[Dataset excerpts]
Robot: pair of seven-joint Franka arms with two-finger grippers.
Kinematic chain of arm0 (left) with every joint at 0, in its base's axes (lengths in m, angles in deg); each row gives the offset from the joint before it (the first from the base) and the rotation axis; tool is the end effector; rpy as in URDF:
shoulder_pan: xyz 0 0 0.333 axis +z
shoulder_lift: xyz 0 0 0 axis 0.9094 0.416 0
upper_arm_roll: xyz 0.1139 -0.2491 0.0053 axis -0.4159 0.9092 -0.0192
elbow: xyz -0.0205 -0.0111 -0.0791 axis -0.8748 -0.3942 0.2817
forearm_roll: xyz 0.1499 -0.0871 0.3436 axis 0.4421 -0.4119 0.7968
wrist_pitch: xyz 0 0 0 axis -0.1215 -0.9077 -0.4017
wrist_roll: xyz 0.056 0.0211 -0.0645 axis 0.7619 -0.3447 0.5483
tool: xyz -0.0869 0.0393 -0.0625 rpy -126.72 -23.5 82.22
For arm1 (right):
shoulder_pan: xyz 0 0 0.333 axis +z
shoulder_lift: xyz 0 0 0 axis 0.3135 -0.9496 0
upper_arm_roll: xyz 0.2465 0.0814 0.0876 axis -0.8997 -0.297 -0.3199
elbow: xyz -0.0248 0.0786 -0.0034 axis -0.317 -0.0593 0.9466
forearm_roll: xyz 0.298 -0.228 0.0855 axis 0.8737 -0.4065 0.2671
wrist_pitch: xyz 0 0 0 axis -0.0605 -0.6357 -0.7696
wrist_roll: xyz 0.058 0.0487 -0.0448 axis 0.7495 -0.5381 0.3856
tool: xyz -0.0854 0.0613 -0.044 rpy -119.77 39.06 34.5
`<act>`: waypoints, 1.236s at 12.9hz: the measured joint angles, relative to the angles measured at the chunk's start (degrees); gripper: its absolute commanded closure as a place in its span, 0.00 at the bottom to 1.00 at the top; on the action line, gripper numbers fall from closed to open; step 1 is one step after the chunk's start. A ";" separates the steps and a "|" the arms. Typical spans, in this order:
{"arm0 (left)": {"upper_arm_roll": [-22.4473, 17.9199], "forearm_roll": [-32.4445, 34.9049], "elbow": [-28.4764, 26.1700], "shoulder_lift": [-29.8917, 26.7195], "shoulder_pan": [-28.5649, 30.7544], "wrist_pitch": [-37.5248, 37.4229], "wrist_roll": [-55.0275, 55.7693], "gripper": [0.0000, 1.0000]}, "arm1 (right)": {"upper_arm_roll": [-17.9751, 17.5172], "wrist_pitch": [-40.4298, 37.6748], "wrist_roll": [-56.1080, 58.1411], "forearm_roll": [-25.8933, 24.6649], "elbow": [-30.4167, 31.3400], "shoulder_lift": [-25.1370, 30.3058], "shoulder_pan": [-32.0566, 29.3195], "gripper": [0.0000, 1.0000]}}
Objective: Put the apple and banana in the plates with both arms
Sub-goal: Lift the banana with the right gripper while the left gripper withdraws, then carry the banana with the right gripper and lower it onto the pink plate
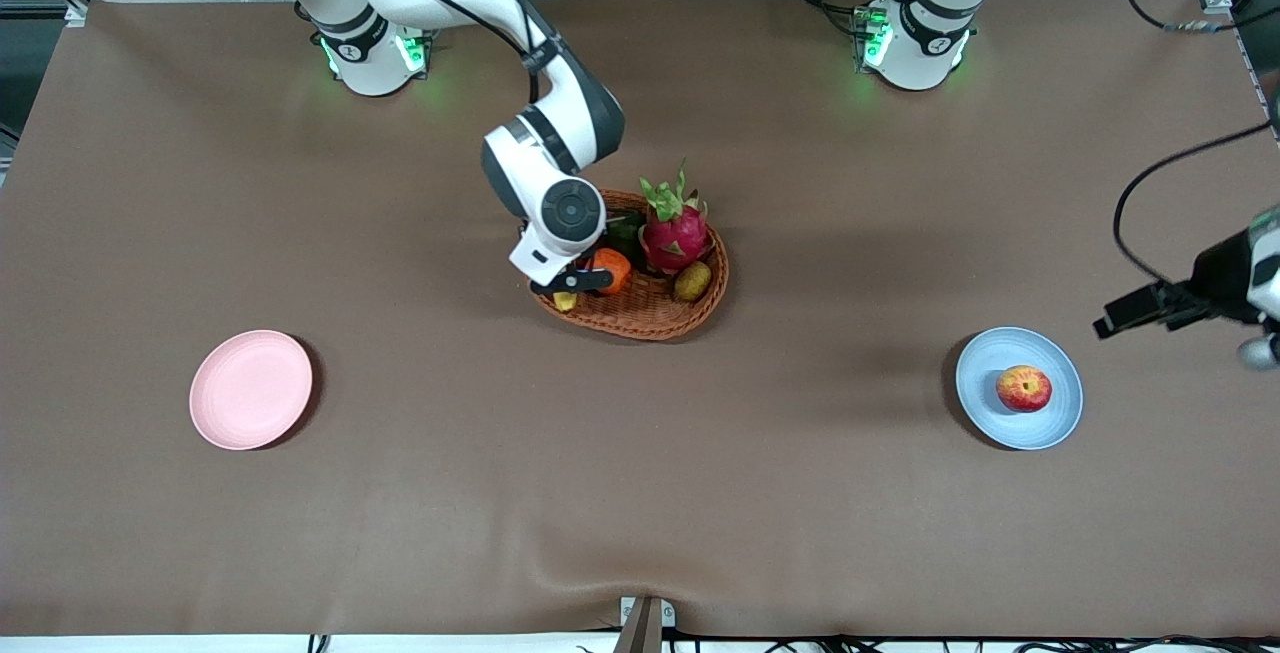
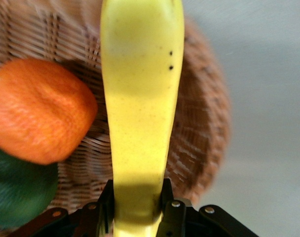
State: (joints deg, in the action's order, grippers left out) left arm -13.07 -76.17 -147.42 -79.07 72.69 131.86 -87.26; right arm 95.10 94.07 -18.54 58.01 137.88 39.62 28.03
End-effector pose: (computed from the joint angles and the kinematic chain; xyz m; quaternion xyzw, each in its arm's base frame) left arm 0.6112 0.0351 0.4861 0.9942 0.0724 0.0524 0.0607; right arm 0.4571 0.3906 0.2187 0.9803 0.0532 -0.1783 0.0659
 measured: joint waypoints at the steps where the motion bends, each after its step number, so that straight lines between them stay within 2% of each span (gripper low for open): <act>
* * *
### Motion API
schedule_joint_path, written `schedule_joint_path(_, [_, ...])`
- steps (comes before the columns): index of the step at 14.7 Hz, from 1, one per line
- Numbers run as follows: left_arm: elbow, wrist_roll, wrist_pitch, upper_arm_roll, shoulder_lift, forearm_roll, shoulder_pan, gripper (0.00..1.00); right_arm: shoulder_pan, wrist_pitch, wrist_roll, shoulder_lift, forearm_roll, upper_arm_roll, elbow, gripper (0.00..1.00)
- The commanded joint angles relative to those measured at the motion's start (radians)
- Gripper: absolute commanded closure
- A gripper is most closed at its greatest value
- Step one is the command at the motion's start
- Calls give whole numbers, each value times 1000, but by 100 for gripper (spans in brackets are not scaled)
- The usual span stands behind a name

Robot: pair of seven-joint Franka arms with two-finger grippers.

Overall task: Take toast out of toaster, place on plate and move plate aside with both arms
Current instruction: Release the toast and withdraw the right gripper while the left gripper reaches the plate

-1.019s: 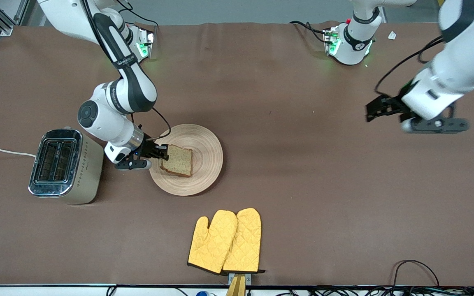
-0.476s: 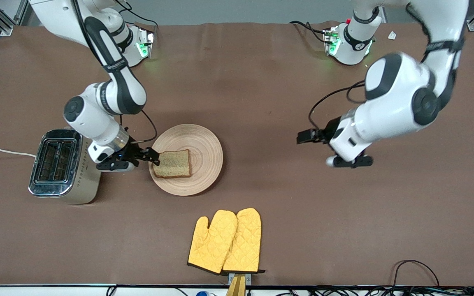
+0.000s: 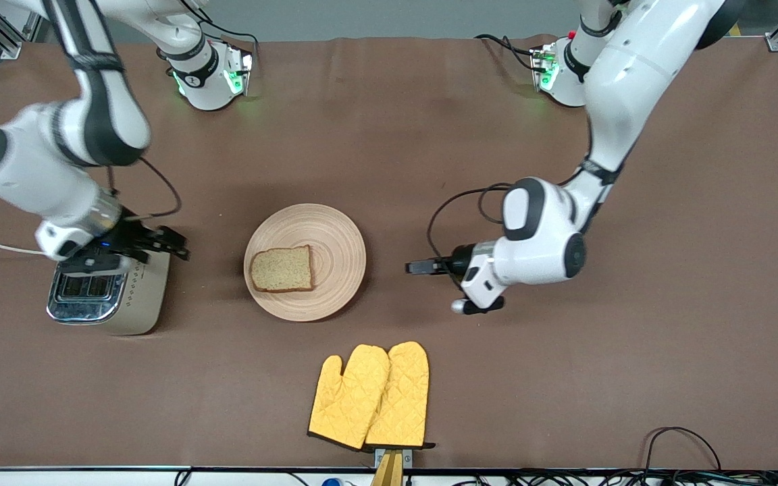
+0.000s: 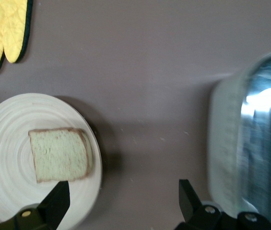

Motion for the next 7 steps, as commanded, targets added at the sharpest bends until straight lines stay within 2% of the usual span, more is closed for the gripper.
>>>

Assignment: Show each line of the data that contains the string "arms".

Expected output:
Robot: pair of seven-joint Franka arms with two-finger grippers.
`<act>`: waypoints, 1.236s at 12.9hz: the measured joint angles, relative to the angles measured at the chunk's start (degrees); gripper: its absolute commanded closure as a place in its span, 0.00 at the bottom to 1.00 at the top; on the action line, gripper numbers fall from closed to open; step 1 is one step after the chunk's start. A ";" separates the steps and a "|" the arms. Typical spans, in this order:
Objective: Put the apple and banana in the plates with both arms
Robot: pair of seven-joint Franka arms with two-finger grippers.
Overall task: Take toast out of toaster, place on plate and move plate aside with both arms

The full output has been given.